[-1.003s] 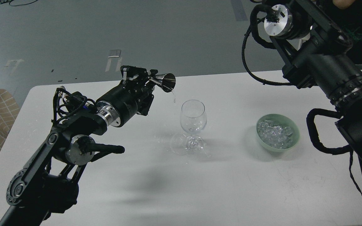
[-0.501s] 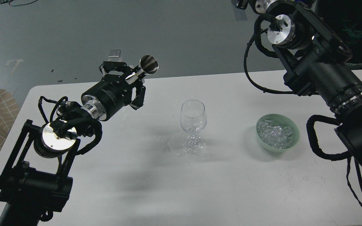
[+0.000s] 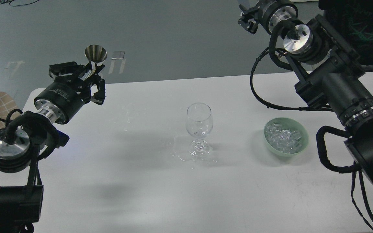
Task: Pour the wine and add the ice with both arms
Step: 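Pull the jigger back from the glass with the left gripper, then lower the jigger onto the table near its start with the left gripper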
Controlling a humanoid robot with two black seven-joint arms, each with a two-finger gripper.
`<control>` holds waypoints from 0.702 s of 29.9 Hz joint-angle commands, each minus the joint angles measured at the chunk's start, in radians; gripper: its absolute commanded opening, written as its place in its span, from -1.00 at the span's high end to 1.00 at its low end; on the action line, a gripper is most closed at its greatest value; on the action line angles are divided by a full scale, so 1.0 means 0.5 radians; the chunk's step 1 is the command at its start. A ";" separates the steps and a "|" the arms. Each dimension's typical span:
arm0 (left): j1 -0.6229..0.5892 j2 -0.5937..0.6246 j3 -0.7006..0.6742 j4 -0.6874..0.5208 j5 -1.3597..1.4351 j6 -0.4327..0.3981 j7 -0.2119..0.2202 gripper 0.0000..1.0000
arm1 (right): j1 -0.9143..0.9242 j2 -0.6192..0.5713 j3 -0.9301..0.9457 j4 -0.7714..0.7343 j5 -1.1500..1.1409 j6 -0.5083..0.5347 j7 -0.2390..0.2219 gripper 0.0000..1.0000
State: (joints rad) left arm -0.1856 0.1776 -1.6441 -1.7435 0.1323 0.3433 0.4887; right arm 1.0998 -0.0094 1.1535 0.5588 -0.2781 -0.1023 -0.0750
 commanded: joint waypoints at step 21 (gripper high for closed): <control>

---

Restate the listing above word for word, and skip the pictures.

ANSWER BELOW:
[-1.003s] 
[-0.501s] 
[+0.000s] 
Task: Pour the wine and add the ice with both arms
Step: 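Pull the jigger back from the glass with the left gripper, then lower the jigger onto the table near its start with the left gripper
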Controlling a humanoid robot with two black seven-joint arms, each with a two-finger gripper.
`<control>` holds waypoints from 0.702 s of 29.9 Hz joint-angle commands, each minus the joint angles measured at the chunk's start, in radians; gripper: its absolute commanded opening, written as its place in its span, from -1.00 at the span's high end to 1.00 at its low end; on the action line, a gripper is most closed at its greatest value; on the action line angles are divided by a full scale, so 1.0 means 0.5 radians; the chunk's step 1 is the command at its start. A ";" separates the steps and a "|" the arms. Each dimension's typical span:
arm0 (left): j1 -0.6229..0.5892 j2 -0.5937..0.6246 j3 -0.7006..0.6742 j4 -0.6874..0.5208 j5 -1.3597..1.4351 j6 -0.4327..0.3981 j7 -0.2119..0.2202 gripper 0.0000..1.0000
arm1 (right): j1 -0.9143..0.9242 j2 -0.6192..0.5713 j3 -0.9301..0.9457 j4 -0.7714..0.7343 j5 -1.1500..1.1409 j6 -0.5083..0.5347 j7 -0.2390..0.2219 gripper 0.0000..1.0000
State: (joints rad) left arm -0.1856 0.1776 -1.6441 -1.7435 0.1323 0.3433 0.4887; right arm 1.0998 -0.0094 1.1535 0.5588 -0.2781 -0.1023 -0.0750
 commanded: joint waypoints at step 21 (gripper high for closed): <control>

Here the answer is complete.